The era of German hegemony within the EU is over. The ludicrous Emmanuel Macron sees himself as Europe’s leader in waiting, but this man of straw more closely resembles Napoleon III than Napoleon I. It is only a matter of time before this latest Icarus keeps his fatal rendezvous with the sun.
Europe is riddled with fissiparous divisions. The EU budget is the immediate bone of contention. Britain’s departure will remove 16 per cent of Brussels’ revenue. Yet the Eurocrats have made no provision for reducing their spending. Recently, Sampo Terho, European affairs minister of Finland, warned that his country would not contribute one extra penny to compensate Brussels for Britain’s departure. “When the EU becomes smaller the budget should become smaller,” he said.
He was echoed by the Dutch prime minister Mark Rutte, who said: “A smaller union means a smaller budget.” The most militant nation on the budget issue is Austria under its new chancellor Christian Kern, a sign of the growing internal EU power shift against the Brussels elites. The latest ploy by some Eurocrats is to suggest the reduced cake should be shared along political lines, with smaller payments going to countries that “disrespect” the rule of law, i.e. Poland and Hungary for rejecting mass immigration and, in the case of Poland, uprooting hereditary communist judges.
This is the Catch 22 increasingly frustrating the EU. Every attempt to assert unity in the face of Brexit provokes further fragmentation. The V4 nations are now semi-detached from Brussels; any punitive action will widen the gulf. Austria is entering into orbit with Poland and Hungary. There is already a faultline running through the European Union in the existence of eurozone and non-euro currency members.

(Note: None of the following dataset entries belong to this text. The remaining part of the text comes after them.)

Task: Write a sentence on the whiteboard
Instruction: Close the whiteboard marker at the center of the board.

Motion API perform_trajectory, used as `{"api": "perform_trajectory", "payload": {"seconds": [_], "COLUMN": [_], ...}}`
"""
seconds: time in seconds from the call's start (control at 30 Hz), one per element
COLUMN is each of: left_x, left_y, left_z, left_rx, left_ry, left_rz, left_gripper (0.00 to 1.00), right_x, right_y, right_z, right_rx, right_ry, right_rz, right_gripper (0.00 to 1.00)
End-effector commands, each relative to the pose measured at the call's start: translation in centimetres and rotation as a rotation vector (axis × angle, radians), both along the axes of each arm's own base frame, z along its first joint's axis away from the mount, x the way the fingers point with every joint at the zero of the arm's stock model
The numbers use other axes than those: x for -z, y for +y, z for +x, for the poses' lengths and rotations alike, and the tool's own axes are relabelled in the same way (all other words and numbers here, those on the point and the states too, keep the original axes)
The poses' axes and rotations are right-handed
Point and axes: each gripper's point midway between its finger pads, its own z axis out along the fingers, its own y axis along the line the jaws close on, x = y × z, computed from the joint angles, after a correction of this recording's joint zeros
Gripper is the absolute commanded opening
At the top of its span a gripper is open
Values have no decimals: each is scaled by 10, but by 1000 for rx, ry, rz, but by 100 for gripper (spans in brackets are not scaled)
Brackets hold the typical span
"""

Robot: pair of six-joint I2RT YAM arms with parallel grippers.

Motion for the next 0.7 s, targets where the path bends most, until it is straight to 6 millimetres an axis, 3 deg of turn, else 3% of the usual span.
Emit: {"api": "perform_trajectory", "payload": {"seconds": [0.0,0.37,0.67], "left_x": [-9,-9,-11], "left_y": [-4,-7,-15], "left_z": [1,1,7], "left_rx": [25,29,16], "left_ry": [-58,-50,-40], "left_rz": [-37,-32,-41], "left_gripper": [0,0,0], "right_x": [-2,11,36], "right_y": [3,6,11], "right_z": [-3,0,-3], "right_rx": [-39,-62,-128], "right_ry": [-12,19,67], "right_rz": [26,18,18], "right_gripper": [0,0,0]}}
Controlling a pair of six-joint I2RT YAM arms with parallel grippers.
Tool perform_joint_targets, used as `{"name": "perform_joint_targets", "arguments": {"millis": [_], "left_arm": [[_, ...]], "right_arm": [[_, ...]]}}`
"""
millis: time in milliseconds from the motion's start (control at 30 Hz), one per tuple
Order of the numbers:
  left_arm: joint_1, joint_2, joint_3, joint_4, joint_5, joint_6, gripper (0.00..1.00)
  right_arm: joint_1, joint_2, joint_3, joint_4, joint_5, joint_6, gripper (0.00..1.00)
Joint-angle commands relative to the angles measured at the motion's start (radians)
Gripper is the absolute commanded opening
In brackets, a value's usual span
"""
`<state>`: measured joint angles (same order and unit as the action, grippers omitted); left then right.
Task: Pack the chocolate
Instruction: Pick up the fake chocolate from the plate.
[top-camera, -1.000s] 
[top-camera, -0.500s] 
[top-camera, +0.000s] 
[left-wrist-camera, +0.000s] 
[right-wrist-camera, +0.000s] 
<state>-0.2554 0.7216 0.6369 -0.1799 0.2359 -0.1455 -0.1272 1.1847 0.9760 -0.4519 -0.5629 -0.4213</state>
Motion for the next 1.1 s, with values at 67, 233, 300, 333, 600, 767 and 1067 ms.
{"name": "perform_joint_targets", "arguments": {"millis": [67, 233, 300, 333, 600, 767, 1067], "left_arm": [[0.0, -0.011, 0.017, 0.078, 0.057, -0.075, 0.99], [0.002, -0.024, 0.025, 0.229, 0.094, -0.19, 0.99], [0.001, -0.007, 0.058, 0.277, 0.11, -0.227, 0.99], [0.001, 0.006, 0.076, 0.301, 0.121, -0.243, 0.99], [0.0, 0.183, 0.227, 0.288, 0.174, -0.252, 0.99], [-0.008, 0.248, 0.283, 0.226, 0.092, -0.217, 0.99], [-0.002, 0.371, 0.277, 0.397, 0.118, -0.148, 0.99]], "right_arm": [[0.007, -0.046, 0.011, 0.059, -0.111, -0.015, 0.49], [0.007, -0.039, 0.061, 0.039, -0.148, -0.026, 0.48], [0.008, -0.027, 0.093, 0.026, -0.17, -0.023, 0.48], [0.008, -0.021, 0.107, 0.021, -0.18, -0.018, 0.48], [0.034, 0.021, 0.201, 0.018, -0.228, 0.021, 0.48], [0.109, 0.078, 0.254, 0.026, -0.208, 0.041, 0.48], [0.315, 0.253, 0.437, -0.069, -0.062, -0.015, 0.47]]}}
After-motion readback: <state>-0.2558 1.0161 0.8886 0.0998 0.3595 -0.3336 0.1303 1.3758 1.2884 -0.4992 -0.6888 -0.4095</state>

Macron’s mad drive “to go further and faster” by introducing a common budget to the eurozone and a Brussels-based finance minister would severely exacerbate the division of the EU into two tiers. Ironically, the existence of two tiers not only contradicts the principles of the EU’s integrationist founders, but is in itself divisive. Why would anyone, individually or as a nation, want to be a second-class citizen? The clever money is on a combination of the euro currency and the closer integration of the richer member states becoming the force that provokes disintegration.
On the fringes of this potential combustion still lurk the usual suspects: insecure Italian banks, Greece as perennial mendicant, separatist issues in Spain and the relentless advance of anti-globalist political parties threatening to implement the public will rather than the prejudices of the elites. Britain is fortunate to be leaving this death star in the making. If only our government could appreciate that reality, present a firm ultimatum to the deluded megalomaniacs in Brussels and, if denied satisfaction, walk away from this car-crash confederation and forge a sovereign future.